TASK TO CARRY OUT: Look through the material that follows and show every line with the string "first".

THE DATA:

*** Block opens ***

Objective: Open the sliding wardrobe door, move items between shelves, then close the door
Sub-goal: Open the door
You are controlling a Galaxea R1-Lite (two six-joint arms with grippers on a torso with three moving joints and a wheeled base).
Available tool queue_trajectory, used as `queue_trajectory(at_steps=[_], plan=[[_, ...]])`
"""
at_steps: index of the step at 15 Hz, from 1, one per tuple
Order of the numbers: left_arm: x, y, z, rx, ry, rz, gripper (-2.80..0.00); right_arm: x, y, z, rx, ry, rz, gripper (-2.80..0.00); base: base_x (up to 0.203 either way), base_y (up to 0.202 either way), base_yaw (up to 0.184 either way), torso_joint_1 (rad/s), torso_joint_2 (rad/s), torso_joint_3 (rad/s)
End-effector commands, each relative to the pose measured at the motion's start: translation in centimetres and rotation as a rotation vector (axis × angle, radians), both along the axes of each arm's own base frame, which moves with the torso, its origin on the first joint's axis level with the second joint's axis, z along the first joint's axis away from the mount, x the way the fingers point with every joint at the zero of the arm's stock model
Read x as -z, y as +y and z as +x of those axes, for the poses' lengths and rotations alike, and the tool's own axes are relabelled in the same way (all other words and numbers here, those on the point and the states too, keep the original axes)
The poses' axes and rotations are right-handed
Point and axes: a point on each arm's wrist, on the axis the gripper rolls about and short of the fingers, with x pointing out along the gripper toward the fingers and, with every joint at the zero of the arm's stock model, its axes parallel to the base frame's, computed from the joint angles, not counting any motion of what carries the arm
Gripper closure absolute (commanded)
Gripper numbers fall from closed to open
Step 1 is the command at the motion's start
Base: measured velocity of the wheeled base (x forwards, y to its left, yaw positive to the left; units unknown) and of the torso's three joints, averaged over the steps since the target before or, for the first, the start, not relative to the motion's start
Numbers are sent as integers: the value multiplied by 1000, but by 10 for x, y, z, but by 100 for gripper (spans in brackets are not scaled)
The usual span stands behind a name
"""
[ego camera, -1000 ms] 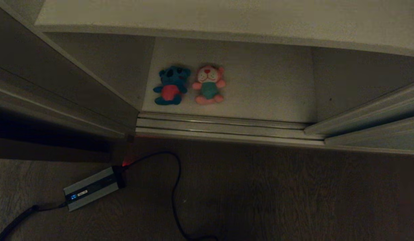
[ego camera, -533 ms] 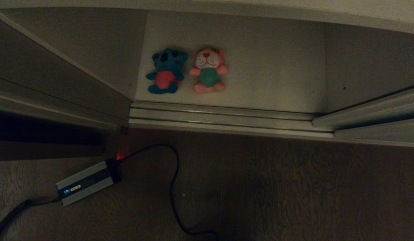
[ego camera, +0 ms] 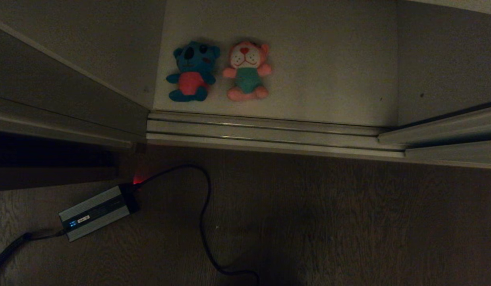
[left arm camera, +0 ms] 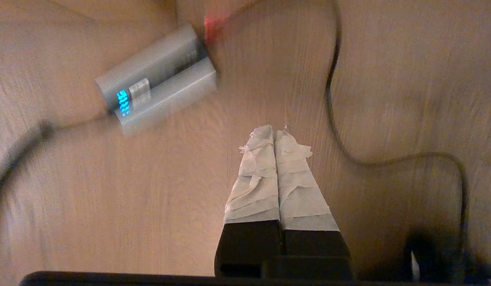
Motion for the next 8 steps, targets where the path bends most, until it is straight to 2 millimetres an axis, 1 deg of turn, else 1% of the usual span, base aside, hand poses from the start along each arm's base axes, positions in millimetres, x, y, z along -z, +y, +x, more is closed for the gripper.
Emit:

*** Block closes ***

EXERCISE RESPONSE:
End-effector commands, each relative to the pose measured at the motion's start: translation in centimetres and rotation as a rotation vector (axis × angle, radians), both along the axes of each arm's own base frame, which moves with the torso, its origin on the first joint's axis level with the second joint's axis, z along the first joint's axis away from the mount, x the way the fingers point with every joint at the zero of the arm's stock model
Base: measured velocity of the wheeled base (x forwards, y to its left, yaw positive to the left; units unknown) and of the torso's three joints, averaged over the steps since the target before or, for the first, the start, not relative to the motion's start

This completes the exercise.